Both Mark Lay and Sharon Lay denied anything improper took place in the transactions, the New York Times said. The paper said legal experts agreed, but quoted critics who said the transactions demonstrated how top Enron officials engaged in pattern of conflict of interest over the years.
The Times said Mark Lay, the 33-year-old son of the CEO, joined his father in investing $1 million in privately held technology companies over the past three years. Months after the investments, Enron signed contracts with both of them and invested in one of the companies, the paper said.
The Times also said that, in 1997, Enron acquired a company co-owned by
Mark Lay that planned to trade paper and pulp products. The deal took place even though Kenneth Lay knew his son and an energy company he controlled were targets of a federal criminal investigation of suspected bankruptcy fraud and embezzlement, the paper added, citing Mark Lay as a source.

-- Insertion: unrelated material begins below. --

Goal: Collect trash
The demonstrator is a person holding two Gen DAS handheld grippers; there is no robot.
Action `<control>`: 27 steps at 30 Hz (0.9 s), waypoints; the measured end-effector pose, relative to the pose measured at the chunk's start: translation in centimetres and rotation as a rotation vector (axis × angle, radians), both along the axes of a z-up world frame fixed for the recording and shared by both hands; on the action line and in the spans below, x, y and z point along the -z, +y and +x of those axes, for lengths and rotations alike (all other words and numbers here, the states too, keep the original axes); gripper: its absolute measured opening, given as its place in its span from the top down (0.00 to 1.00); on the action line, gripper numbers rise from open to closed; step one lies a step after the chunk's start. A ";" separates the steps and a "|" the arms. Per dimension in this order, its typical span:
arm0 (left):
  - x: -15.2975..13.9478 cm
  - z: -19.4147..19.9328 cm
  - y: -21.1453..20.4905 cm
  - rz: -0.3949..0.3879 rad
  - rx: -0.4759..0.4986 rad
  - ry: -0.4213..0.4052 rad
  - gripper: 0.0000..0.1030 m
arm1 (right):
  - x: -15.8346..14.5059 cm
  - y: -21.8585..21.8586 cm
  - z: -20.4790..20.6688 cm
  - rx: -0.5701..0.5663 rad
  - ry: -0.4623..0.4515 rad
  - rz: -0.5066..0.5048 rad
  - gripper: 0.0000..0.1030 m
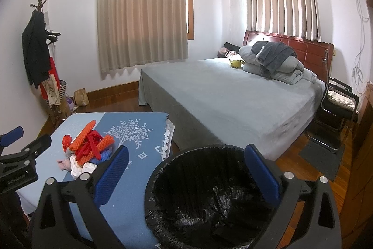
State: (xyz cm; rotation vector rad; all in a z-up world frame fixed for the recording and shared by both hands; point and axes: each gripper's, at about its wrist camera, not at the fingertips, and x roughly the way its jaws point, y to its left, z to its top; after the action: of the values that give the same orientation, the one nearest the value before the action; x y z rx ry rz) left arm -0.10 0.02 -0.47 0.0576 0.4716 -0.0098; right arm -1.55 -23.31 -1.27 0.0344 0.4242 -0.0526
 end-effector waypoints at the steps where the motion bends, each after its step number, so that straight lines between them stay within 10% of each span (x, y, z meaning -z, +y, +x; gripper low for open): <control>1: 0.0 0.0 0.0 0.000 0.000 0.001 0.05 | 0.0 0.1 0.0 0.000 0.000 0.001 0.06; 27: 0.9 -0.3 -0.3 -0.011 -0.006 0.008 0.05 | 0.6 0.8 1.0 -0.011 0.013 -0.003 0.06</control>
State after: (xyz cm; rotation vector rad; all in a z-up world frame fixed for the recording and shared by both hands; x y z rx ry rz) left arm -0.36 -0.26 -1.42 0.0459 0.4794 -0.0067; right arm -0.55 -22.52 -1.82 0.0292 0.4375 -0.0431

As part of the deal, the Times said Mark Lay was hired by Enron as an executive with a three-year contract that paid at least $1 million a year and options to purchase about 20,000 shares of the company's stock.
As for Sharon Lay, the paper said Enron gave more than $10 million in travel business to an agency, Alliance Worldwide, that she co-owned. The figure represents about half of the agency's business.
The Times said no criminal charges were brought against Mark Lay, who left Enron last year to enter a Baptist ministry. The paper said he did pay nearly $315,000 to settle a civil case without admitting any wrongdoing.